長沼での動向伝える 一茶自筆作品を展示

信濃町の一茶記念館

 信濃町の一茶記念館は、企画展「一茶、そして良寛・八一〜福地桂之助所蔵品展」を開催しています。東京の書作家である福地桂之助さんが所蔵し、同館に寄託した小林一茶自筆の短冊や書簡などを紹介しています。

 展示の中心は、昨年発見された貼交屏風(はりまぜびょうぶ)。一茶の9点と、同時代の俳人の8点、計17点の短冊や扇面が屏風に貼られています。

 このうち一茶の2点は、長沼の一茶門人・住田素鏡が編集した俳書「たねおろし」の草稿の裏に、善光寺門前の門人・上原文路に宛てた手紙の下書きが書かれ、「たねおろし」の編集を手助けするため長沼に滞在中の一茶が文路に手紙を出したことが分かるといいます。

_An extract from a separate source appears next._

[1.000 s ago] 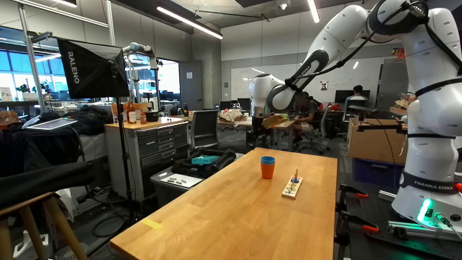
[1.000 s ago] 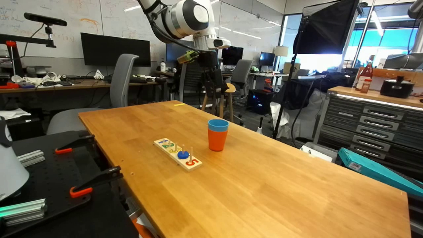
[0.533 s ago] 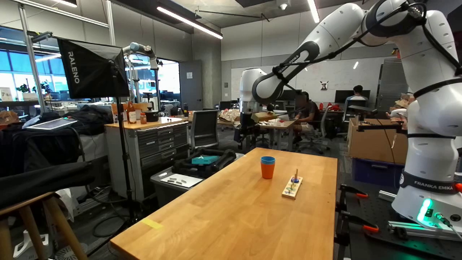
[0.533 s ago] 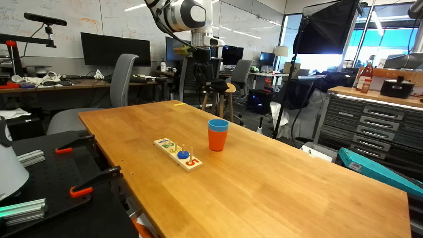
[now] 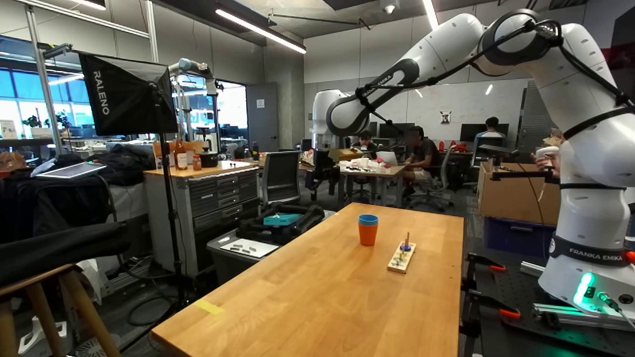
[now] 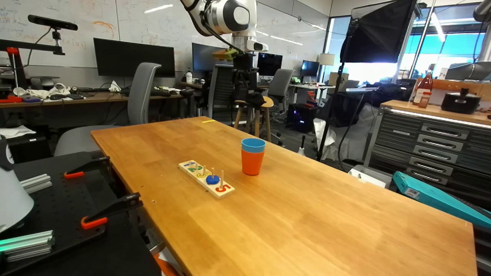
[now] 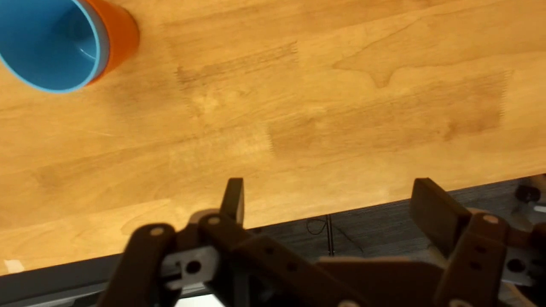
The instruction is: Put the blue cup in the orange cup
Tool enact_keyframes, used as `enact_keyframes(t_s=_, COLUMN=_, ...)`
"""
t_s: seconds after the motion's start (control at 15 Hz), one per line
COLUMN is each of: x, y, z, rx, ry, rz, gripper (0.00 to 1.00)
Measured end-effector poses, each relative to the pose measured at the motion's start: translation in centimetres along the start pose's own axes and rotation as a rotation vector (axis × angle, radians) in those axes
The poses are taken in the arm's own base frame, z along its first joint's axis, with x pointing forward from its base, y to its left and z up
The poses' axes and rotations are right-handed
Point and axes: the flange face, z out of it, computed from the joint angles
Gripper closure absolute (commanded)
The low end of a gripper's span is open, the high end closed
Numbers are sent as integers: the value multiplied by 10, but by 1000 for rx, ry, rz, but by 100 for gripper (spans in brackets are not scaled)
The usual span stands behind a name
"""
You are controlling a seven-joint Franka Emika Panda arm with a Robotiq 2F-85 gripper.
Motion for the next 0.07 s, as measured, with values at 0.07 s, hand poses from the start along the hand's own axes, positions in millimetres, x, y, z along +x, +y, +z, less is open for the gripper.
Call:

 同館学芸員の渡辺洋さんによると、屏風に貼り込まれたほかの俳人の作品はいずれも一茶と交流のあった人のもので、一茶がその人脈を使って住田家のために集め、それを後に屏風に貼り込んだと考えられます。

 ほかにも福地さんが所蔵する長沼の門人宛ての書簡などを展示しているほか、一茶について早い時期に研究した会津八一の書や本も紹介しています。

 11月27日(日)まで。入館料は一般500円、小中学生300円。